Dieses Thema wurde sicher schon reichlich diskutiert, aber ich habe noch nicht wirklich ein entscheidendes Argument gefunden: Und zwar Frage ich mich noch immer, ob ich für Web-Projekten benötigte Bibliotheken deployen oder gemeinsam für alle Projekt auf den Server stellen soll. Dabei geht es mir zum Beispiel um Bibliotheken für MySQL, Hibernate, MyFaces oder das Logging.   

Manche sagen wohl, dass sie nach Möglichkeit ins Projekt gehören. Werden aber viele Bibliotheken benötigt, dauert der Upload zum Server immer so lange. Was gerade in der Entwicklungsphase nervig sein kann. Auf der anderen Seite habe ich beim Tomcat beobachtet, dass Bibliotheken im Shared-Verzeichnis für jedes Projekt geladen werden. Was vermutlich unnötig Resourcen kostet. Hat vielleicht jemand das entscheidende Argument für die eine oder andere Vorgehensweise?

Titus


----------



## ms (7. Dez 2007)

Wenn wirklich alle Projekte dieselbe Version von Bibliotheken verwenden dann reicht es, wenn sie einmal bereitgestellt werden. Ich bevorzuge allerdings das mitdeployen, auch wenns länger dauert.

ms


----------



## maki (7. Dez 2007)

Das Argument: Versionen

Zeitersparnis beim upload ist kein Argument, sorry


----------



## Marsman (7. Dez 2007)

Das mit den unterschiedlichen Versionen sehe ich noch ein. Obwohl die Bibliotheken doch normalerweise abwärtskompatibel sind?  Und irgendwie ist eine Bibliothek doch eine Sammlung gemeinsam verwendeter Klassen und Methoden. Gemeinsam von mehreren Projekten. Deshalb gehören sie meiner Ansicht nach in ein zentrales Verzeichnis. Seltsamer Weise scheinen aber die meisten Leute anders vorzugehen, und halten Sie redundant in ihren diversen Projekten. Ich verstehe das nicht.

Titus


----------



## maki (7. Dez 2007)

> Obwohl die Bibliotheken doch normalerweise abwärtskompatibel sind?




Schön wär's, denn dann bräuchte mal wirklich nur eine Stelle für alle Bibliotheken.
Aber die Realität sieht anders aus 



> Seltsamer Weise scheinen aber die meisten Leute anders vorzugehen, und halten Sie redundant in ihren diversen Projekten. Ich verstehe das nicht.
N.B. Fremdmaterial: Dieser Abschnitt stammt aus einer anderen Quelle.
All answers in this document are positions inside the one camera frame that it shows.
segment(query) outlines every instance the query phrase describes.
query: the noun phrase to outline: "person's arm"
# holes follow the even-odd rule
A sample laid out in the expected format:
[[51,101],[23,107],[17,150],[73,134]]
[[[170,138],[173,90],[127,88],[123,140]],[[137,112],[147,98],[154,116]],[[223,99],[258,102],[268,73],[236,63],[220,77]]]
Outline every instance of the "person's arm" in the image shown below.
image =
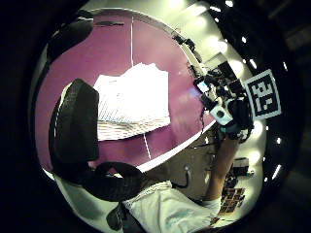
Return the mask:
[[238,140],[230,140],[228,137],[223,141],[214,161],[210,182],[203,201],[216,200],[222,196],[225,176],[233,163],[238,145]]

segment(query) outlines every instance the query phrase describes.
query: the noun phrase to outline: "white shorts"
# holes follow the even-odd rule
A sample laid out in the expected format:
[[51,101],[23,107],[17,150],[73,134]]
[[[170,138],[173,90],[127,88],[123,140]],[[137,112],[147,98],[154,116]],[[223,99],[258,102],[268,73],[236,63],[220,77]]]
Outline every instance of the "white shorts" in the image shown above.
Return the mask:
[[199,206],[167,181],[144,189],[123,204],[149,233],[191,233],[210,225],[221,209],[221,197]]

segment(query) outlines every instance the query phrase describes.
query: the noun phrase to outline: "stack of papers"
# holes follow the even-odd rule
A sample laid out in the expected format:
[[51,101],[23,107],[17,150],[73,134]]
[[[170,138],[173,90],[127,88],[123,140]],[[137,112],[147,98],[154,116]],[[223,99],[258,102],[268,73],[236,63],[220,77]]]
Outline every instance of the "stack of papers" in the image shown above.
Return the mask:
[[168,73],[139,63],[119,77],[100,75],[98,140],[117,140],[150,132],[170,123]]

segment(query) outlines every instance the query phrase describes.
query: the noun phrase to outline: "person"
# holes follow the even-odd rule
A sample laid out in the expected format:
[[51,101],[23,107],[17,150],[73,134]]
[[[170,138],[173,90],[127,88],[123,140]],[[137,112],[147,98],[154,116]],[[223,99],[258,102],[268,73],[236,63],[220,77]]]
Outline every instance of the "person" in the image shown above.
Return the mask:
[[214,160],[205,196],[198,205],[170,181],[157,182],[146,177],[142,191],[123,202],[149,233],[191,233],[207,229],[221,209],[225,176],[239,147],[238,137],[226,135]]

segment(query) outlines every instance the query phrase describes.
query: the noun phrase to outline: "purple desk surface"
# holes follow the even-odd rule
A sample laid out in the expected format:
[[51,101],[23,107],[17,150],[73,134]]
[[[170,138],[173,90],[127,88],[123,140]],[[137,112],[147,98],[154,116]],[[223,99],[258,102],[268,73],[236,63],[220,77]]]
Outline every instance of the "purple desk surface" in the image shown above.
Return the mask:
[[[100,158],[95,165],[113,160],[139,166],[168,153],[201,130],[202,105],[192,85],[187,58],[179,45],[161,29],[134,20],[131,42],[131,18],[101,16],[98,20],[123,21],[124,26],[94,27],[86,40],[63,53],[52,65],[43,81],[36,103],[36,145],[44,169],[52,169],[48,131],[52,109],[63,87],[76,78],[94,85],[100,74],[119,76],[131,67],[131,43],[134,65],[155,63],[169,73],[170,125],[146,134],[149,158],[143,135],[99,142]],[[204,117],[211,124],[210,116]]]

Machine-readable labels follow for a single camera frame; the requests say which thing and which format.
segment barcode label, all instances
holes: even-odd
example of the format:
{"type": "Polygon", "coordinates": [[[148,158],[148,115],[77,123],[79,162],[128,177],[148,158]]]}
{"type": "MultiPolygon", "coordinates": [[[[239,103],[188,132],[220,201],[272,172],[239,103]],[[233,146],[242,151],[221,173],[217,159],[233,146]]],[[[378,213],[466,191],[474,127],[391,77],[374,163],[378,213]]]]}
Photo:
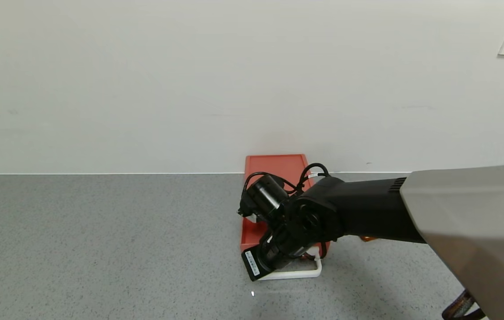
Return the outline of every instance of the barcode label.
{"type": "Polygon", "coordinates": [[[260,270],[258,270],[258,266],[256,265],[256,261],[254,261],[254,257],[252,257],[252,253],[250,251],[246,251],[245,253],[246,259],[248,259],[248,264],[250,264],[250,268],[252,269],[252,273],[255,276],[260,274],[260,270]]]}

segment black cable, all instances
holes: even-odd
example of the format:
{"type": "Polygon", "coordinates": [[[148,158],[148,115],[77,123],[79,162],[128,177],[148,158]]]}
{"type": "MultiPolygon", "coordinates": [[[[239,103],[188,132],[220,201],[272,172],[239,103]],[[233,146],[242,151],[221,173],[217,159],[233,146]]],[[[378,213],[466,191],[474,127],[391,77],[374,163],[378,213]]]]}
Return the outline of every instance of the black cable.
{"type": "Polygon", "coordinates": [[[299,182],[297,183],[297,186],[295,187],[296,191],[303,190],[303,187],[304,187],[303,183],[309,179],[309,176],[306,176],[305,174],[307,174],[307,172],[311,168],[315,168],[315,167],[321,168],[321,170],[323,170],[323,173],[317,174],[318,176],[329,176],[329,171],[327,170],[327,168],[323,164],[319,164],[317,162],[310,164],[309,166],[305,167],[305,169],[303,169],[303,171],[301,172],[301,175],[299,176],[299,182]]]}
{"type": "Polygon", "coordinates": [[[475,298],[464,290],[445,310],[441,313],[444,320],[480,320],[486,317],[483,310],[478,308],[470,314],[465,314],[475,303],[475,298]]]}
{"type": "MultiPolygon", "coordinates": [[[[327,244],[325,242],[321,242],[321,257],[319,259],[323,259],[327,255],[327,244]]],[[[306,257],[309,260],[315,260],[315,256],[310,255],[309,253],[304,253],[303,257],[306,257]]]]}
{"type": "Polygon", "coordinates": [[[242,194],[244,194],[246,192],[246,189],[248,188],[248,184],[250,183],[250,179],[252,179],[252,177],[265,176],[265,175],[273,176],[274,178],[278,178],[278,179],[282,180],[284,184],[287,184],[288,186],[292,187],[292,190],[284,189],[288,194],[292,194],[296,191],[296,186],[294,184],[292,184],[291,182],[289,182],[288,180],[285,180],[281,176],[276,176],[275,174],[271,174],[268,172],[254,172],[254,173],[250,174],[248,176],[248,178],[246,178],[246,181],[244,182],[244,188],[242,189],[242,194]]]}

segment orange tray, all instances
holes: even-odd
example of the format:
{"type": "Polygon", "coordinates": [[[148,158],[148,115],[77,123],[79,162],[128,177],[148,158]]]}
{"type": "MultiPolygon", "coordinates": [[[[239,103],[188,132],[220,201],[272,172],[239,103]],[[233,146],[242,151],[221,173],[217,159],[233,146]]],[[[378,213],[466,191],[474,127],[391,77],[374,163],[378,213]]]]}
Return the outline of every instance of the orange tray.
{"type": "MultiPolygon", "coordinates": [[[[254,172],[269,172],[276,176],[281,176],[292,184],[299,182],[299,175],[307,167],[307,158],[305,154],[280,154],[272,156],[247,156],[246,168],[244,170],[244,179],[254,172]]],[[[250,184],[254,182],[256,177],[250,180],[250,184]]],[[[309,179],[305,182],[304,189],[307,190],[313,186],[313,180],[309,179]]],[[[242,237],[240,239],[240,251],[244,251],[249,247],[254,247],[260,241],[260,238],[266,233],[268,227],[265,222],[252,221],[242,218],[242,237]]],[[[321,244],[319,244],[319,255],[322,255],[321,244]]]]}

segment speckled gray floor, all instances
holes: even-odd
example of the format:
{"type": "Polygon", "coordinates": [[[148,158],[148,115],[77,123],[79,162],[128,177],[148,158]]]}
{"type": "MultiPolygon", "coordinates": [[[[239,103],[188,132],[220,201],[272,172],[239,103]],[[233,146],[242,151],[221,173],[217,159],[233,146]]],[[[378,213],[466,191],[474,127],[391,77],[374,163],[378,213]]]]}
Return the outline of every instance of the speckled gray floor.
{"type": "Polygon", "coordinates": [[[0,320],[439,319],[462,290],[427,245],[357,237],[319,278],[250,282],[242,179],[0,176],[0,320]]]}

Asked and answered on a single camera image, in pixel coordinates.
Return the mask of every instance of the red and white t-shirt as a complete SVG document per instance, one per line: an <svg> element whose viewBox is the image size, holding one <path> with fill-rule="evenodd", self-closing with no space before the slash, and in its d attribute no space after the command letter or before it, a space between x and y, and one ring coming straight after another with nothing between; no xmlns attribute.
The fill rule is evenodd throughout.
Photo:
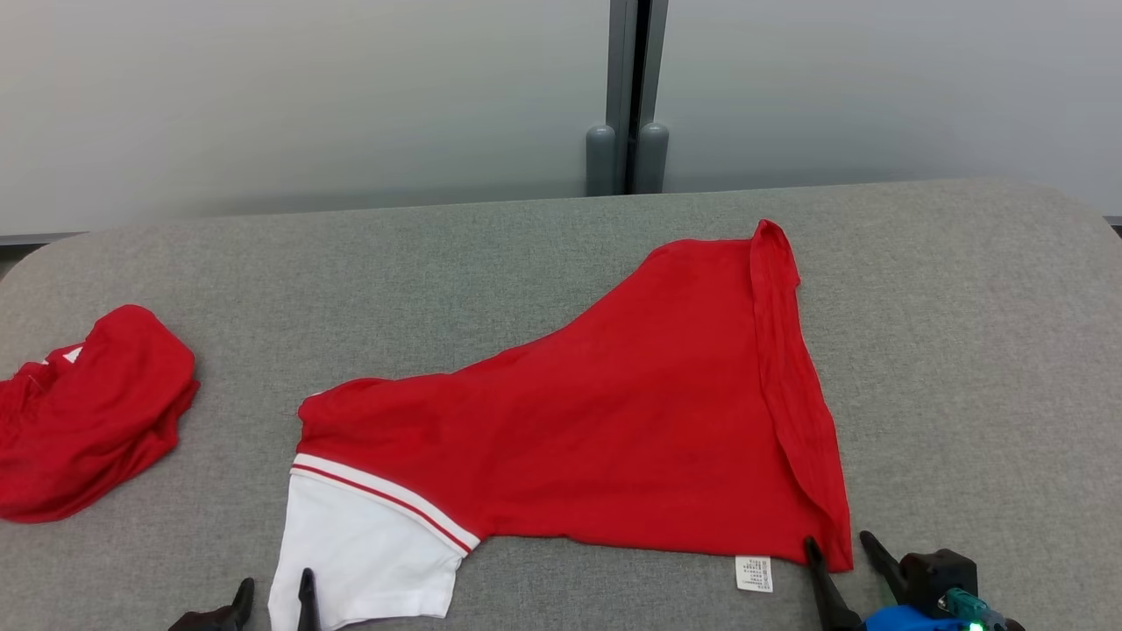
<svg viewBox="0 0 1122 631"><path fill-rule="evenodd" d="M802 341L794 257L677 241L561 330L451 374L311 396L269 610L301 570L325 629L442 616L491 536L853 567L834 421Z"/></svg>

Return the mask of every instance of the clothing care label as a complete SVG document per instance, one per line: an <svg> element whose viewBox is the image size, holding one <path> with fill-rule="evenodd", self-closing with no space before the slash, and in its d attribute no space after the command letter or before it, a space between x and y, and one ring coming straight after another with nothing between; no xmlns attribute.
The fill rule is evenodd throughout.
<svg viewBox="0 0 1122 631"><path fill-rule="evenodd" d="M736 557L736 586L771 594L771 557Z"/></svg>

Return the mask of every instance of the white stripe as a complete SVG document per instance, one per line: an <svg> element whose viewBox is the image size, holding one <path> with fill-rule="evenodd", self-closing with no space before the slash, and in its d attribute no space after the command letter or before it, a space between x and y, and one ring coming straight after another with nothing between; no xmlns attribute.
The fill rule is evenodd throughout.
<svg viewBox="0 0 1122 631"><path fill-rule="evenodd" d="M449 518L448 515L445 515L436 506L432 505L432 503L430 503L427 500L425 500L424 497L422 497L422 496L417 495L416 493L410 491L408 488L405 488L404 486L401 486L398 484L394 484L393 482L389 482L388 479L380 478L380 477L378 477L376 475L368 474L366 472L356 469L353 467L348 467L347 465L340 465L339 463L335 463L335 461L332 461L332 460L328 460L328 459L324 459L324 458L319 458L316 456L309 456L307 454L296 454L296 459L293 461L293 464L294 465L303 465L305 467L312 467L312 468L315 468L315 469L320 469L321 472L329 473L331 475L337 475L337 476L339 476L339 477L341 477L343 479L348 479L348 481L353 482L356 484L361 484L362 486L366 486L368 488L374 488L375 491L378 491L379 493L385 493L386 495L389 495L389 496L392 496L394 499L401 500L402 502L405 502L406 504L413 506L417 511L421 511L422 513L424 513L425 515L427 515L429 519L431 519L432 521L439 523L441 528L443 528L444 530L447 530L450 533L452 533L452 537L456 537L457 539L459 539L460 541L462 541L463 545L467 546L468 548L470 548L470 549L473 550L476 548L476 546L479 545L479 538L478 537L476 537L475 534L471 534L470 532L468 532L467 530L465 530L463 528L461 528L460 524L458 524L454 521L452 521L451 518ZM355 488L353 486L343 484L343 483L341 483L339 481L335 481L335 479L331 479L330 477L323 477L321 475L315 475L314 472L310 472L307 469L294 468L294 469L292 469L292 475L301 475L301 476L305 476L305 477L314 477L315 479L325 482L328 484L332 484L332 485L338 486L340 488L348 488L348 490L353 491L356 493L362 493L361 488ZM413 518L414 520L416 520L419 523L421 523L422 525L424 525L425 528L427 528L429 530L431 530L433 532L433 534L436 534L442 540L447 541L449 546L456 548L460 552L463 552L463 548L462 547L460 547L454 541L450 540L448 537L444 536L444 533L442 533L441 531L439 531L435 528L433 528L431 523L429 523L424 518L422 518L421 515L417 515L413 511L410 511L410 510L405 509L404 506L395 504L394 502L389 502L389 501L385 500L384 497L379 497L377 495L371 495L369 493L362 493L362 495L365 495L367 497L370 497L371 500L378 501L378 502L380 502L380 503L383 503L383 504L385 504L387 506L390 506L390 507L393 507L393 509L395 509L395 510L397 510L397 511L399 511L399 512L402 512L402 513L404 513L406 515L410 515L411 518Z"/></svg>

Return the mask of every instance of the crumpled red cloth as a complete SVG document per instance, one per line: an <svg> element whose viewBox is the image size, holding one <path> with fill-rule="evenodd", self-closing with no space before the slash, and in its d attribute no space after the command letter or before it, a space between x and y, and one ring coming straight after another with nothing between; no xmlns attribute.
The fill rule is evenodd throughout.
<svg viewBox="0 0 1122 631"><path fill-rule="evenodd" d="M65 519L171 451L195 357L135 304L0 382L0 519Z"/></svg>
<svg viewBox="0 0 1122 631"><path fill-rule="evenodd" d="M490 536L853 569L834 419L783 231L655 249L562 329L451 374L307 399L294 475Z"/></svg>

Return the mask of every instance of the gray fabric surface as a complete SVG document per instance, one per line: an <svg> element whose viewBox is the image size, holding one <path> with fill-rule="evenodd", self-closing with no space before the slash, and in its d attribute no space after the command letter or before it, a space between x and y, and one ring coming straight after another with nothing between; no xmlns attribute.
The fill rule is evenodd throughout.
<svg viewBox="0 0 1122 631"><path fill-rule="evenodd" d="M855 534L973 557L983 596L1030 630L1113 629L1122 243L1058 193L999 181L215 219L48 246L0 283L2 369L135 302L194 349L203 385L150 470L63 522L0 523L0 628L166 629L254 576L250 629L268 629L304 396L481 359L564 324L653 247L763 217L799 260ZM863 614L884 603L862 555L837 583ZM812 602L785 563L753 594L728 558L499 538L465 561L447 620L376 628L809 631Z"/></svg>

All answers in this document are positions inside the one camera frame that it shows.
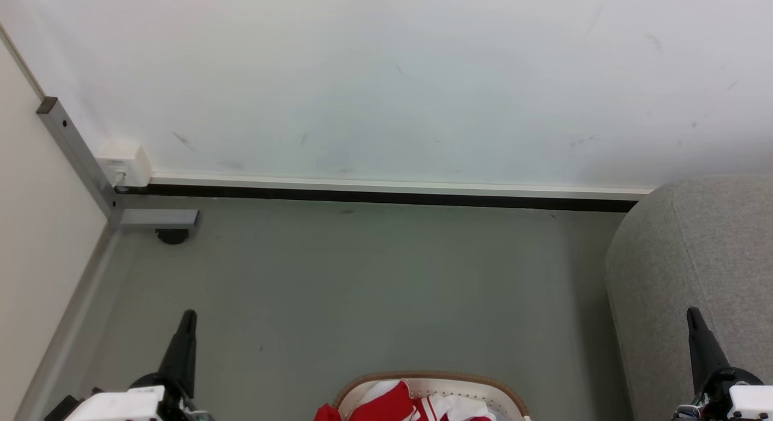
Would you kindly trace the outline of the white wall trim strip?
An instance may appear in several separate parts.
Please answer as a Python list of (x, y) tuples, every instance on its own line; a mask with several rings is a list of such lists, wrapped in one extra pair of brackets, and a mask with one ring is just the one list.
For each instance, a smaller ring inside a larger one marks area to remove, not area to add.
[(588, 199), (640, 201), (651, 188), (464, 184), (463, 182), (357, 181), (253, 175), (205, 175), (154, 173), (152, 185), (196, 187), (276, 188), (369, 193), (407, 193), (452, 196), (506, 196), (507, 198)]

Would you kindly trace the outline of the red and white garment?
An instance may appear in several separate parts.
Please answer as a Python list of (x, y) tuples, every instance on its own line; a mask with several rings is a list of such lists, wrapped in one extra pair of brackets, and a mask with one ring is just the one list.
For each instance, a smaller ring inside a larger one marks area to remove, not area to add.
[(313, 421), (497, 421), (481, 401), (455, 394), (413, 396), (406, 379), (376, 382), (345, 415), (323, 405)]

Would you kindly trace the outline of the white laundry basket brown rim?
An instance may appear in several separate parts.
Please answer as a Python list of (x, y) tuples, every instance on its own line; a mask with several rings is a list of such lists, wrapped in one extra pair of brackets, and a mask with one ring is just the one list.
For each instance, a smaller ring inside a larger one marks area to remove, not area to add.
[(533, 421), (524, 401), (513, 389), (502, 382), (484, 376), (443, 371), (414, 370), (389, 371), (362, 375), (342, 388), (332, 407), (339, 410), (342, 419), (348, 419), (356, 402), (378, 382), (405, 379), (411, 396), (460, 396), (485, 402), (497, 421)]

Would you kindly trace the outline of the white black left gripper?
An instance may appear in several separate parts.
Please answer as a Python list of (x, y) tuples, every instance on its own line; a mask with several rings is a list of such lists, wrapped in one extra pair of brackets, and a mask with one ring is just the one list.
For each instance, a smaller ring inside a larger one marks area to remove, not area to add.
[(186, 310), (157, 374), (147, 374), (123, 393), (95, 393), (63, 421), (213, 421), (196, 407), (197, 313)]

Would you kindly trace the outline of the grey fabric sofa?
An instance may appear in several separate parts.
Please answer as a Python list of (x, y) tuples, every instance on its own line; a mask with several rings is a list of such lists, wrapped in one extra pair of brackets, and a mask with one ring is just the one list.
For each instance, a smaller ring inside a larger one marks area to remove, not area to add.
[(657, 188), (622, 220), (605, 272), (634, 421), (669, 421), (694, 397), (691, 306), (732, 366), (773, 385), (773, 175)]

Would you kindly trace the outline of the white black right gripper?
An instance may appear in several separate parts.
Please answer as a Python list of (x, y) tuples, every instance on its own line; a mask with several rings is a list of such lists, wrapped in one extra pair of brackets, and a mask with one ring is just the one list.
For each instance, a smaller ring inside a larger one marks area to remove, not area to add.
[(674, 410), (673, 421), (773, 421), (773, 385), (731, 368), (698, 307), (690, 306), (685, 317), (696, 395)]

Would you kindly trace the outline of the white wall outlet box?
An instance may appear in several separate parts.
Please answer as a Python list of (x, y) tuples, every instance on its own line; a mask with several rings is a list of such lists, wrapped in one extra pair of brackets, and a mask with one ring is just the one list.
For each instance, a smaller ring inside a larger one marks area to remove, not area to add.
[(138, 143), (107, 143), (96, 152), (95, 159), (113, 188), (146, 187), (151, 182), (152, 165)]

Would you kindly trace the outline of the black baseboard strip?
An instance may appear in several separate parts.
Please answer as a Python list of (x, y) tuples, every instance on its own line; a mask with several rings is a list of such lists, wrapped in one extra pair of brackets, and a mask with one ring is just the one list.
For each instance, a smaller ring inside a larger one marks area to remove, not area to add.
[(533, 198), (532, 196), (471, 196), (428, 193), (392, 193), (375, 191), (291, 190), (219, 186), (156, 185), (118, 187), (118, 195), (189, 196), (190, 198), (240, 198), (260, 200), (358, 202), (371, 204), (434, 205), (450, 207), (502, 207), (544, 211), (590, 211), (627, 213), (633, 200), (582, 198)]
"Seltsamerweise" deswegen, weil sie schlechte Erfahrungen gemacht haben und/oder sichergehen wollen.

Es gibt ein paar Bibliotheken, die gerne Ärger machen, zB die commons-logging, da kann es dann schon mal sein das man alle möglichen Kombinationen ausprobiert in welchem lib verzeichniss die jars und konfig. Dateien am besten aufgehoben sind. (server\lib, shared\,...).

Was kostet die Vermeidung dieser Abhängigkeiten?
Ein paar Megabyte...


----------